The old WeWork pretended this could become a universal tech platform that belonged everywhere. The new WeWork behaves like a real estate company with memory. It knows exactly which cities, and which leases, hurt it last time, and it is drawing the map accordingly. For the full story of how the company got here, see WeWork Collapsed. WeWork Did Not Disappear..

WeWork's European footprint: quick answers

How many WeWork locations are there in Poland?

WeWork's official pages list five locations in Poland, all in Warsaw, with none currently listed in Krakow, Wroclaw, Gdansk, Poznan, Katowice, or Lodz as of May 2026.

How many WeWork locations are there in France?

WeWork lists nine locations in France, all in Paris.
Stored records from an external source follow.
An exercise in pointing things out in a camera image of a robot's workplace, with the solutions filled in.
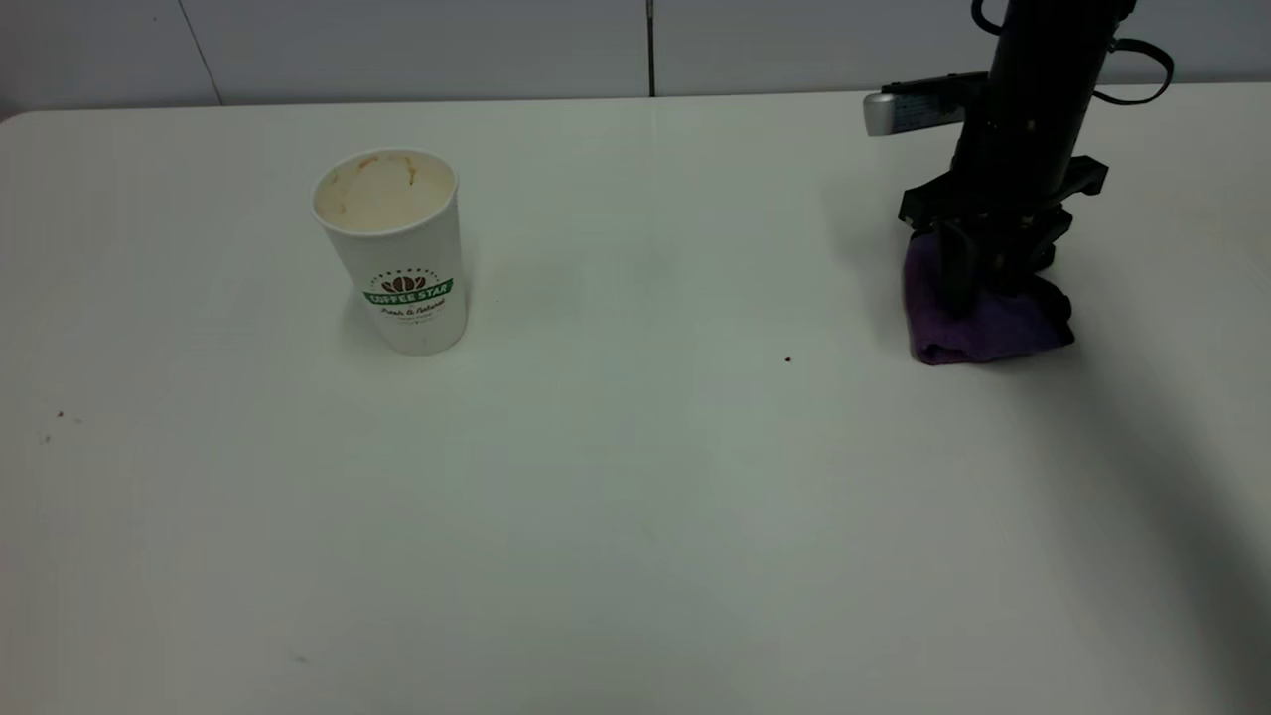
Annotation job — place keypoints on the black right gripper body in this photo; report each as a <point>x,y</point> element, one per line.
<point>1003,194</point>

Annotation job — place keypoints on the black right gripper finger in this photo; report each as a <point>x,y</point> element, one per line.
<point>959,273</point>
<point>1025,260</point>

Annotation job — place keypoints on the purple cloth with black trim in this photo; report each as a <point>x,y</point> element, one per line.
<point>993,333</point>

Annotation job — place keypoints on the white paper coffee cup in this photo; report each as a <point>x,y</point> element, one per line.
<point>417,318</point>

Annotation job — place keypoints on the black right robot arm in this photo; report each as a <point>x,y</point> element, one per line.
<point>1043,79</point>

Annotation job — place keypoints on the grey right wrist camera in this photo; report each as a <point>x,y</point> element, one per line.
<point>909,109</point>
There is no official WeWork city page for Lyon or Marseille.

Why is there no WeWork in Lyon or Marseille?

Not because those cities lack coworking demand. The likeliest reason is that WeWork's premium cost structure and post-bankruptcy caution make new regional leases hard to justify, while local operators and WeWork's partner network can cover the demand instead.

Are WeWork offices closing?

The concentrated map is mostly the result of bankruptcy-era lease decisions, not a fresh wave of closures. WeWork is even adding selectively in proven markets. Some legacy sites did close during restructuring, but the company is not in liquidation.

This is independent analysis from popolipopo. Location counts and city availability were checked against WeWork's official country and city pages on May 29, 2026, and we separate that official footprint data from our own market interpretation. Reddit and user observations are treated as anecdote, not measured building occupancy. Nothing here is investment advice.

Sources and Method

Location counts and city availability were checked against official WeWork location pages on 2026-05-29. The analysis distinguishes official footprint data from market interpretation.